# Required work
What you give back must match the data below character for character.

# Material provided
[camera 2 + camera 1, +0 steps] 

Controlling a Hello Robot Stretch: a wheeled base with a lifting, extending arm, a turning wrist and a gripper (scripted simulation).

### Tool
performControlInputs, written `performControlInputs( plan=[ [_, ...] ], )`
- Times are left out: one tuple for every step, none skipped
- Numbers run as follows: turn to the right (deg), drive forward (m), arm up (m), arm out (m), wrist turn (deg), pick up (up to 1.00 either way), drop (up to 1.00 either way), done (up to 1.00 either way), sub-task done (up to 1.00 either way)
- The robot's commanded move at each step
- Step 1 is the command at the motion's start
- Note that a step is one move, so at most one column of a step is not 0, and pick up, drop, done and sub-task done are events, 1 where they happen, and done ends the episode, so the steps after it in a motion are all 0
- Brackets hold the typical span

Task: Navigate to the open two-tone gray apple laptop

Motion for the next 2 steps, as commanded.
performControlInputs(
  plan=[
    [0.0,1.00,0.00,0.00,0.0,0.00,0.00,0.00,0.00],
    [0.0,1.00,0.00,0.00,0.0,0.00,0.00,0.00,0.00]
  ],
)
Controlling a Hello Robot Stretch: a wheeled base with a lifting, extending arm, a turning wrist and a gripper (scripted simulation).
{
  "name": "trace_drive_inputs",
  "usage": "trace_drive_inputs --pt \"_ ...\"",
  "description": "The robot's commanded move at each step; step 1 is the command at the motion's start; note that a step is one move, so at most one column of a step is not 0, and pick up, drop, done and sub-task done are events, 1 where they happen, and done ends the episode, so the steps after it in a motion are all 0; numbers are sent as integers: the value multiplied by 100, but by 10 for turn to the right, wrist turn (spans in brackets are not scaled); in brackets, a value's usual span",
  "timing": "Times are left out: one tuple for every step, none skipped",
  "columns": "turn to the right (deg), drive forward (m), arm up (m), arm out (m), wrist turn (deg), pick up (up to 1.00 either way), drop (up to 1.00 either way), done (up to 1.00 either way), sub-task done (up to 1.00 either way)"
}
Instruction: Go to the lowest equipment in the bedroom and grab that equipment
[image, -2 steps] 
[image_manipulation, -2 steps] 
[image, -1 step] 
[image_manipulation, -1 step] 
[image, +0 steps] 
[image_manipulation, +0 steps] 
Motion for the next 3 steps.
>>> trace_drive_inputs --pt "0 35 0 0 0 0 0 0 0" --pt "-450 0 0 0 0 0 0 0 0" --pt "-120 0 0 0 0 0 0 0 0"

# Output below
[camera 2 + camera 1, +0 steps] 

Controlling a Hello Robot Stretch: a wheeled base with a lifting, extending arm, a turning wrist and a gripper (scripted simulation).

### Tool
performControlInputs, written `performControlInputs( plan=[ [_, ...] ], )`
- Times are left out: one tuple for every step, none skipped
- Numbers run as follows: turn to the right (deg), drive forward (m), arm up (m), arm out (m), wrist turn (deg), pick up (up to 1.00 either way), drop (up to 1.00 either way), done (up to 1.00 either way), sub-task done (up to 1.00 either way)
- The robot's commanded move at each step
- Step 1 is the command at the motion's start
- Note that a step is one move, so at most one column of a step is not 0, and pick up, drop, done and sub-task done are events, 1 where they happen, and done ends the episode, so the steps after it in a motion are all 0
- Brackets hold the typical span

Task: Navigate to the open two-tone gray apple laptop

Motion for the next 2 steps, as commanded.
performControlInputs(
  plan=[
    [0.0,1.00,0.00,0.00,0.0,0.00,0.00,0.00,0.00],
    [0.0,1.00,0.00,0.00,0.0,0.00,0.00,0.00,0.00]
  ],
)
Controlling a Hello Robot Stretch: a wheeled base with a lifting, extending arm, a turning wrist and a gripper (scripted simulation).
{
  "name": "trace_drive_inputs",
  "usage": "trace_drive_inputs --pt \"_ ...\"",
  "description": "The robot's commanded move at each step; step 1 is the command at the motion's start; note that a step is one move, so at most one column of a step is not 0, and pick up, drop, done and sub-task done are events, 1 where they happen, and done ends the episode, so the steps after it in a motion are all 0; numbers are sent as integers: the value multiplied by 100, but by 10 for turn to the right, wrist turn (spans in brackets are not scaled); in brackets, a value's usual span",
  "timing": "Times are left out: one tuple for every step, none skipped",
  "columns": "turn to the right (deg), drive forward (m), arm up (m), arm out (m), wrist turn (deg), pick up (up to 1.00 either way), drop (up to 1.00 either way), done (up to 1.00 either way), sub-task done (up to 1.00 either way)"
}
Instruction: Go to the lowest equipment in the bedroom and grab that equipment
[image, -2 steps] 
[image_manipulation, -2 steps] 
[image, -1 step] 
[image_manipulation, -1 step] 
[image, +0 steps] 
[image_manipulation, +0 steps] 
Motion for the next 3 steps.
>>> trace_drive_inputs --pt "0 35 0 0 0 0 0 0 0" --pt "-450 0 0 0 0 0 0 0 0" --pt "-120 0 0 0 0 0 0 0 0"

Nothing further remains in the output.